A lot of the articles which I write, and advice which I give, is about being interested in the other guy. I often quote Dale Carnegie’s advice that you should aim to be interested rather than interesting.
But there is a problem if that interest is false.
I talk to hundreds of people about business networking every month, and one of the subjects which comes up really often is that people have been approached by someone who feigns interest in them, when all they really want to do is sell.
Typically, the conversation goes something like this:
“Chat chat chat. Wow that sounds really interesting – I’d love to meet sometime so you can tell me more about what you do.”
And, of course, that meeting is agreed to. Particularly for anyone new to networking, someone being interest enough to want to meet up with you is REALLY flattering and exciting.
Except that when the meeting comes, the person isn’t actually interested at all, they now just want to sell their stuff. And you’ve got all excited, probably travelled, bought some coffee you didn’t really want to drink and, most importantly, invested your time on a false premise.

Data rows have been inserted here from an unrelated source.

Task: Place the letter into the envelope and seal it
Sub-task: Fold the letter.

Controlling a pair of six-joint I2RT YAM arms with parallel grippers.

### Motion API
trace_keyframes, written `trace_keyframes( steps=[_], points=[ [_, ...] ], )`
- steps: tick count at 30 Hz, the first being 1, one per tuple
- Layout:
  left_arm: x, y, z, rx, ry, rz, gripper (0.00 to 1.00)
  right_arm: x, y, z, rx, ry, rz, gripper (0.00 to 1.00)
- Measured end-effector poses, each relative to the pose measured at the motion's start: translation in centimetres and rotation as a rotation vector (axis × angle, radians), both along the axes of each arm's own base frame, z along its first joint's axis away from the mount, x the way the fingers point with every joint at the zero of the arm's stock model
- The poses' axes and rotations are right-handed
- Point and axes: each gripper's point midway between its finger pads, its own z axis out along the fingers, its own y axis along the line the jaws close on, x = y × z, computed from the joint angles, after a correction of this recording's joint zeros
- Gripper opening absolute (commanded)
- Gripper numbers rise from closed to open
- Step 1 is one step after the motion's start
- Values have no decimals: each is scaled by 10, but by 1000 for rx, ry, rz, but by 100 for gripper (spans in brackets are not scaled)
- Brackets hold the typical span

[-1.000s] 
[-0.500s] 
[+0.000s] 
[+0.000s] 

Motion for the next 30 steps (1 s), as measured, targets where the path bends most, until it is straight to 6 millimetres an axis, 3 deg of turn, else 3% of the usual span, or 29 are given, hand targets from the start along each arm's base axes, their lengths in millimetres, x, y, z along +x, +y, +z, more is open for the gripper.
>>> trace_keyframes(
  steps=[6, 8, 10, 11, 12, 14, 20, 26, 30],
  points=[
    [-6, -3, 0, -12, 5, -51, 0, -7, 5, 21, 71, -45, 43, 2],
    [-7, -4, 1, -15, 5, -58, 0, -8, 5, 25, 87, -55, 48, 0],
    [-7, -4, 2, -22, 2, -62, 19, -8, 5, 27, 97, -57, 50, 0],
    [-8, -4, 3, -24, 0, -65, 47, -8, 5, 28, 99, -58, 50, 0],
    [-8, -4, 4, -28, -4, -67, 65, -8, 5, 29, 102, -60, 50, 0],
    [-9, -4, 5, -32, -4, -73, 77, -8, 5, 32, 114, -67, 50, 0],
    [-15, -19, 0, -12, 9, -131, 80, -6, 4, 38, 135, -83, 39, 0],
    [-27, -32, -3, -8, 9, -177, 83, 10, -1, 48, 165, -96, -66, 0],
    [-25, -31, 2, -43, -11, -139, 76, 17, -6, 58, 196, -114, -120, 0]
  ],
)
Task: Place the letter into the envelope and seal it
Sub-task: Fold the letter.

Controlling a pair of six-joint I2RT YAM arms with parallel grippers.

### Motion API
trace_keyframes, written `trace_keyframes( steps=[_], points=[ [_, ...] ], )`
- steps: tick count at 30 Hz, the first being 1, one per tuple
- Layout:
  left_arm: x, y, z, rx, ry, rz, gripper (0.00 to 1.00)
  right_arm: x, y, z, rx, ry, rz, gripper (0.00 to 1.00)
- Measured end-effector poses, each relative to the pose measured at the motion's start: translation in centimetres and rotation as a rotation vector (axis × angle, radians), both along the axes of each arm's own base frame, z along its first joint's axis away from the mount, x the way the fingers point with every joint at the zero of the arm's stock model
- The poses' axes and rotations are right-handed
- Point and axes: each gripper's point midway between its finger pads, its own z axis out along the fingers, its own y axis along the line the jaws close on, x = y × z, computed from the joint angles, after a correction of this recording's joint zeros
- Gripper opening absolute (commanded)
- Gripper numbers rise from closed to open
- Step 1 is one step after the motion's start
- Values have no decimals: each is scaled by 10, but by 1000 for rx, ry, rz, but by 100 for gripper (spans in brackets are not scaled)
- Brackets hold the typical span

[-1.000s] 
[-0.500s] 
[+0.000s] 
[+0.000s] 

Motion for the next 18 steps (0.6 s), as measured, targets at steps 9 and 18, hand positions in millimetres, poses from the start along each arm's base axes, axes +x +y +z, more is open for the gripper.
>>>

Being interested in other people takes real effort. That effort is rewarded, over time, with trust. That’s the point. Being genuinely interested and looking out for real opportunities for the other guy is a massive accelerator of the Meet-Like-Know-Trust process.
Pretending to be interested just to get an appointment with someone, and then once they are a captive audience, turning on the hard sell, on the other hand is pretty much guaranteed to lose any trust which may have built up.
The effort IS worthwhile. The opportunities do come to those who put in the effort into being the first to give value and those opportunities are then build on trust and respect. I wrote about how I put the effort into building a relationship which led to a massive opportunity for me last year in my article “Effort is currency“.
- Make yourself genuinely interested in the conversations you have at networking events.
- Actually read your connections’ LinkedIn profiles and the articles and blogs they write.
- Comment, share, like other peoples’ stuff when it’s appropriate and when you think it will add value for your crowd too.
Put the effort into being the person who people want to meet, don’t become the person who people want to avoid.